- [Aim of the exercise] Beginning at the line containing "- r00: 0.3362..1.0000" in the material below and ending at the line containing "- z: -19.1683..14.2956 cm", return each line exactly and add nothing.

- [Exercise data]
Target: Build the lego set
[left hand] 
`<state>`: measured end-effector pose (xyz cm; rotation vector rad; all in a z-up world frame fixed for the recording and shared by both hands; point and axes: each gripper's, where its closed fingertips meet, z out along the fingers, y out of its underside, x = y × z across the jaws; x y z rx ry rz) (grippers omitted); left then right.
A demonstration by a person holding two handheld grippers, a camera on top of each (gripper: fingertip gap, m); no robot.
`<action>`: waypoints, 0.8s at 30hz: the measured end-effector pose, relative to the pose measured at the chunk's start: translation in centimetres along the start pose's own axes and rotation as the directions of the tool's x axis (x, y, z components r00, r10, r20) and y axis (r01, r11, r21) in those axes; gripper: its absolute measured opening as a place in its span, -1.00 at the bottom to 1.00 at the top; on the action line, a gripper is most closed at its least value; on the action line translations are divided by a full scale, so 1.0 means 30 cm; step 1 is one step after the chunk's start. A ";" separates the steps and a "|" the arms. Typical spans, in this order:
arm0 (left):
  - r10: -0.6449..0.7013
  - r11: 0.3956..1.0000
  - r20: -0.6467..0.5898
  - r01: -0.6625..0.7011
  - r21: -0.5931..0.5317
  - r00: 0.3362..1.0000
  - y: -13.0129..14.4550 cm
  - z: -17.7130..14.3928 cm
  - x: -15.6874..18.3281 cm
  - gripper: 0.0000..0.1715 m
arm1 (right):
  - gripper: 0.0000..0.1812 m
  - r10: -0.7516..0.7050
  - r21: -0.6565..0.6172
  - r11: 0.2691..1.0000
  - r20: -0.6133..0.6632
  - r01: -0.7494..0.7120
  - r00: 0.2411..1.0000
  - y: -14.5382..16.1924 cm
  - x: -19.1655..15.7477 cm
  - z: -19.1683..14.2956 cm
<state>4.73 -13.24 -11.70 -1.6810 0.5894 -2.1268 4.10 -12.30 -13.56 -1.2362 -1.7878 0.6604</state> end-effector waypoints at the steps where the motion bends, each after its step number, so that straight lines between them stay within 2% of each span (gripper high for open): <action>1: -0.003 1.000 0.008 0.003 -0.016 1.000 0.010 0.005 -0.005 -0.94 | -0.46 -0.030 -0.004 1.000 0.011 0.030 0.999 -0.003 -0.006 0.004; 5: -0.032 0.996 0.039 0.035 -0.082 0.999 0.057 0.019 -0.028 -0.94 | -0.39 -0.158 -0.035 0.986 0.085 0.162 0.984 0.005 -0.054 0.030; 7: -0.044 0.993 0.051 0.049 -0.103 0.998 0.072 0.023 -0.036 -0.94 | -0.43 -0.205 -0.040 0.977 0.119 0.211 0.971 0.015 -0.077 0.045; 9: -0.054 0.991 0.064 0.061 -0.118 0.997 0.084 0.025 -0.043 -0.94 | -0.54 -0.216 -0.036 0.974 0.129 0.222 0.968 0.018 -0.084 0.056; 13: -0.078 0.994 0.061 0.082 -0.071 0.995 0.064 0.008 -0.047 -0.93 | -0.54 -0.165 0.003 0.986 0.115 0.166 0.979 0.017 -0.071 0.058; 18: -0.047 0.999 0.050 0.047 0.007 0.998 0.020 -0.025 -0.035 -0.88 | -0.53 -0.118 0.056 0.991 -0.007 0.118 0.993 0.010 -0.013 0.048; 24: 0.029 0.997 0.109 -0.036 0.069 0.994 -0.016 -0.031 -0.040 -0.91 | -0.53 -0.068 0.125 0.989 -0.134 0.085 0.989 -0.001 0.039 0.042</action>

- [The answer]
  - r00: 0.3362..1.0000
  - y: -13.0129..14.4550 cm
  - z: -17.7130..14.3928 cm
  - x: -15.6874..18.3281 cm
  - gripper: 0.0000..0.1715 m
arm1 (right):
  - gripper: 0.0000..0.1812 m
  - r10: -0.7516..0.7050
  - r21: -0.6565..0.6172
  - r11: 0.2691..1.0000
  - r20: -0.6133..0.6632
  - r01: -0.7494..0.7120
  - r00: 0.2411..1.0000
  - y: -14.5382..16.1924 cm
  - x: -19.1655..15.7477 cm
  - z: -19.1683..14.2956 cm

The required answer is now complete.